» **What is required**
Your task is to output every record exactly as it is given.

Dataset records
▬▬▬

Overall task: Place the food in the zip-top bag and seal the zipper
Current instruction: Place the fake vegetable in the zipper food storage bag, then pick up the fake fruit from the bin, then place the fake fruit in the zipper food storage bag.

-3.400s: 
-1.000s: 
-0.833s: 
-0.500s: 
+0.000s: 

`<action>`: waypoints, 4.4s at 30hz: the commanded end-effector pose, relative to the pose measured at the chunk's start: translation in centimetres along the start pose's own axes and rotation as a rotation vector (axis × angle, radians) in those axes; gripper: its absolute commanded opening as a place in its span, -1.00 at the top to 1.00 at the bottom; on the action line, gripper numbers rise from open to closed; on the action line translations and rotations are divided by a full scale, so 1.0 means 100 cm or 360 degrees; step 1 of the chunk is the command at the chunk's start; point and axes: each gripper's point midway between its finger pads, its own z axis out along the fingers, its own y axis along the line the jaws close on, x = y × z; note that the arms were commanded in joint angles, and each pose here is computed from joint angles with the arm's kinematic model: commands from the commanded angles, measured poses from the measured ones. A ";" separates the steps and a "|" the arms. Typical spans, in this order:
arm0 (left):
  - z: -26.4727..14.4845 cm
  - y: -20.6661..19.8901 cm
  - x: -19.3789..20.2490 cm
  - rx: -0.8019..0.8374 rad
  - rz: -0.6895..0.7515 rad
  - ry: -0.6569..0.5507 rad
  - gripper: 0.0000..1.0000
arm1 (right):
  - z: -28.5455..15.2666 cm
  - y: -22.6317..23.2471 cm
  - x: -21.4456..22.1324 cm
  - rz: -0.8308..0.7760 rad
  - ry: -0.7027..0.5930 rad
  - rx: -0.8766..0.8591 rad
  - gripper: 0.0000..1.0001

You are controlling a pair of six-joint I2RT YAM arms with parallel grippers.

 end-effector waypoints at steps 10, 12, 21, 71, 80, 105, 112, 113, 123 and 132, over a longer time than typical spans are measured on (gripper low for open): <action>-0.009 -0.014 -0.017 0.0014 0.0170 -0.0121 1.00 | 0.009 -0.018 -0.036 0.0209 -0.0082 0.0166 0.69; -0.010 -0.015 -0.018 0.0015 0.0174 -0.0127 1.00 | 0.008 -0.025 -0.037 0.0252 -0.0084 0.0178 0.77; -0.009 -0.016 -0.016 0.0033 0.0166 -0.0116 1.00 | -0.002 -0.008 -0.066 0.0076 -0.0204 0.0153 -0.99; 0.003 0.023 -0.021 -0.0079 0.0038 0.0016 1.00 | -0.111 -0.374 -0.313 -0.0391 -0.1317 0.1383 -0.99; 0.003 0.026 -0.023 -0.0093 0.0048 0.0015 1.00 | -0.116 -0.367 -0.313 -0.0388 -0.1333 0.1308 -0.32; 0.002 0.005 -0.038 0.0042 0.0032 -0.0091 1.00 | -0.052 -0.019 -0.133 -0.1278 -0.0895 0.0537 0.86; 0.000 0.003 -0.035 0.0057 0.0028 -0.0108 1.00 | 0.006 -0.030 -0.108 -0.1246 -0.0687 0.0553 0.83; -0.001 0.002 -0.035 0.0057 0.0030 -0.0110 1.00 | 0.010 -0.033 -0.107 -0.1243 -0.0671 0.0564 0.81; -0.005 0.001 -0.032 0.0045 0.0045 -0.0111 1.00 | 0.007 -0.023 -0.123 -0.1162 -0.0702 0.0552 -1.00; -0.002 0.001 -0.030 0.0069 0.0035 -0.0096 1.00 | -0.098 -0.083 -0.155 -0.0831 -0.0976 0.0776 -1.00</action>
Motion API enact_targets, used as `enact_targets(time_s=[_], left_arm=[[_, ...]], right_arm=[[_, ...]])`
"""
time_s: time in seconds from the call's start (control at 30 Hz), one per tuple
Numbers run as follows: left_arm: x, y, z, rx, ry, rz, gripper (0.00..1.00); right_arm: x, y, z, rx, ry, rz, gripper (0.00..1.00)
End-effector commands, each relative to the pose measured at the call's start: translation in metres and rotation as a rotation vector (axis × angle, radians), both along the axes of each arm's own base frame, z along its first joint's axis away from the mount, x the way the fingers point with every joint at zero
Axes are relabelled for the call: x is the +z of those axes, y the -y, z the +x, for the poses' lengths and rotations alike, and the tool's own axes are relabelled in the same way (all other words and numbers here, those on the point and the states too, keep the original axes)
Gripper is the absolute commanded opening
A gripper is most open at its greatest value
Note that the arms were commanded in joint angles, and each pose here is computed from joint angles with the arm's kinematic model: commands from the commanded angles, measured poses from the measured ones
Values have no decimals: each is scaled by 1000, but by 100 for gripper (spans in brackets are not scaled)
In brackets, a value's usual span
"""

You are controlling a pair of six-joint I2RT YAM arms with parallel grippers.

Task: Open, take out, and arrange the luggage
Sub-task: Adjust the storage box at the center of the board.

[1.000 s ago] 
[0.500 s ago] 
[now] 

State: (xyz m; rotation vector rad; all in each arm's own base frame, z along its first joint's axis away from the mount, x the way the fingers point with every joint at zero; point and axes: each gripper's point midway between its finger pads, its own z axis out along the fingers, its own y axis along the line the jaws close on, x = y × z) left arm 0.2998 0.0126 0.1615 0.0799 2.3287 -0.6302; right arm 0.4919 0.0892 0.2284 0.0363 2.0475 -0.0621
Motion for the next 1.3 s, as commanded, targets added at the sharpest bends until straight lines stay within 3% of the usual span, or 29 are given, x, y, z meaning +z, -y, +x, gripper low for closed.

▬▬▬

» **Written answer**
Overall task: Place the food in the zip-top bag and seal the zipper
Current instruction: Place the fake vegetable in the zipper food storage bag, then pick up the fake fruit from the bin, then place the fake fruit in the zipper food storage bag.

-3.400s: 
-1.000s: 
-0.833s: 
-0.500s: 
+0.000s: 

`<action>`: waypoints, 4.4s at 30hz: the commanded end-effector pose, relative to the pose measured at the chunk's start: translation in centimetres along the start pose's own axes and rotation as a rotation vector (axis × angle, radians) in those axes; gripper: its absolute commanded opening as a place in its span, -1.00 at the top to 1.00 at the bottom; on the action line, gripper numbers rise from open to closed; on the action line translations and rotations are divided by a full scale, so 1.0 means 100 cm or 360 degrees; step 1 of the chunk is the command at the chunk's start; point and axes: each gripper's point midway between its finger pads, its own z axis out along the fingers, its own y axis along the line the jaws close on, x = y × z; note that the arms were commanded in joint angles, and each pose here is computed from joint angles with the arm's kinematic model: commands from the commanded angles, measured poses from the measured ones. A ";" separates the steps and a "|" the arms. Typical spans, in this order:
arm0 (left):
  - z: -26.4727..14.4845 cm
  - y: -20.6661..19.8901 cm
  - x: -19.3789..20.2490 cm
  - rx: -0.8019..0.8374 rad
  - rz: -0.6895..0.7515 rad
  - ry: -0.6569..0.5507 rad
  - gripper: 0.0000..1.0000
arm1 (right):
  - z: -28.5455..15.2666 cm
  - y: -22.6317..23.2471 cm
  - x: -21.4456..22.1324 cm
  - rz: -0.8308..0.7760 rad
  - ry: -0.7027..0.5930 rad
  - rx: -0.8766..0.8591 rad
  - gripper: 0.0000..1.0001

You are controlling a pair of six-joint I2RT YAM arms with parallel grippers.

 end-effector waypoints at steps 10, 12, 21, 71, 80, 105, 112, 113, 123 and 132, over a longer time than typical spans are measured on (gripper low for open): <action>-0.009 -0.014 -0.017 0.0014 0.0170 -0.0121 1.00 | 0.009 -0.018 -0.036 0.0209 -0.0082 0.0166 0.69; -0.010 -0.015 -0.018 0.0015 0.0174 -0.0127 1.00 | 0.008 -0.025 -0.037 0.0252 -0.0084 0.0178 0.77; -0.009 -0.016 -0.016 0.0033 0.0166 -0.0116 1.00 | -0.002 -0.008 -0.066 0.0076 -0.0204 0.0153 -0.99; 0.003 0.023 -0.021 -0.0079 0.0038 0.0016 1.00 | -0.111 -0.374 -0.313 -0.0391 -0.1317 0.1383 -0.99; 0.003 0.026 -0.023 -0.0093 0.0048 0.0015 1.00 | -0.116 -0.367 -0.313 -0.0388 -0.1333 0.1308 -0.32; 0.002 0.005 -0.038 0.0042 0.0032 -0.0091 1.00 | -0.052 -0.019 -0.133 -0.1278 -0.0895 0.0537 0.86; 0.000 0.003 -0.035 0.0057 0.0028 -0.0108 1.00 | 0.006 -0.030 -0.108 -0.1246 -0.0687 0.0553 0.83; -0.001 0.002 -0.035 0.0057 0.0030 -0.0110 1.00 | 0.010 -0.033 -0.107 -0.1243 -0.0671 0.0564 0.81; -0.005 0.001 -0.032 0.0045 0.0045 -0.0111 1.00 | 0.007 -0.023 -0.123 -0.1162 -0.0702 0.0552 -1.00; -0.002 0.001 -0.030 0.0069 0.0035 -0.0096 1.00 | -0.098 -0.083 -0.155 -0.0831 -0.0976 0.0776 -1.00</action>
Motion API enact_targets, used as `enact_targets(time_s=[_], left_arm=[[_, ...]], right_arm=[[_, ...]])`
"""
time_s: time in seconds from the call's start (control at 30 Hz), one per tuple
Numbers run as follows: left_arm: x, y, z, rx, ry, rz, gripper (0.00..1.00); right_arm: x, y, z, rx, ry, rz, gripper (0.00..1.00)
End-effector commands, each relative to the pose measured at the call's start: translation in metres and rotation as a rotation vector (axis × angle, radians), both along the axes of each arm's own base frame, z along its first joint's axis away from the mount, x the way the fingers point with every joint at zero
Axes are relabelled for the call: x is the +z of those axes, y the -y, z the +x, for the poses' lengths and rotations alike, and the tool's own axes are relabelled in the same way (all other words and numbers here, those on the point and the states too, keep the original axes)
Gripper is the absolute commanded opening
A gripper is most open at its greatest value
Note that the arms were commanded in joint angles, and each pose here is computed from joint angles with the arm's kinematic model: commands from the commanded angles, measured poses from the measured ones
Values have no decimals: each is scaled by 1000, but by 100 for gripper (spans in brackets are not scaled)
In brackets, a value's usual span
"""

You are controlling a pair of six-joint I2RT YAM arms with parallel grippers.

Task: Open, take out, and arrange the luggage
Sub-task: Adjust the storage box at the center of the board.

[1.000 s ago] 
[0.500 s ago] 
[now] 

State: (xyz m; rotation vector rad; all in each arm's own base frame, z along its first joint's axis away from the mount, x the way the fingers point with every joint at zero; point and axes: each gripper's point midway between its finger pads, its own z axis out along the fingers, its own y axis along the line the jaws close on, x = y × z) left arm 0.2998 0.0126 0.1615 0.0799 2.3287 -0.6302; right arm 0.4919 0.0892 0.2284 0.0363 2.0475 -0.0621
Motion for the next 1.3 s, as commanded, targets added at the sharpest bends until straight lines stay within 3% of the usual span, or 29 are given, x, y, z meaning +z, -y, +x, gripper low for closed.

There is no more to the answer.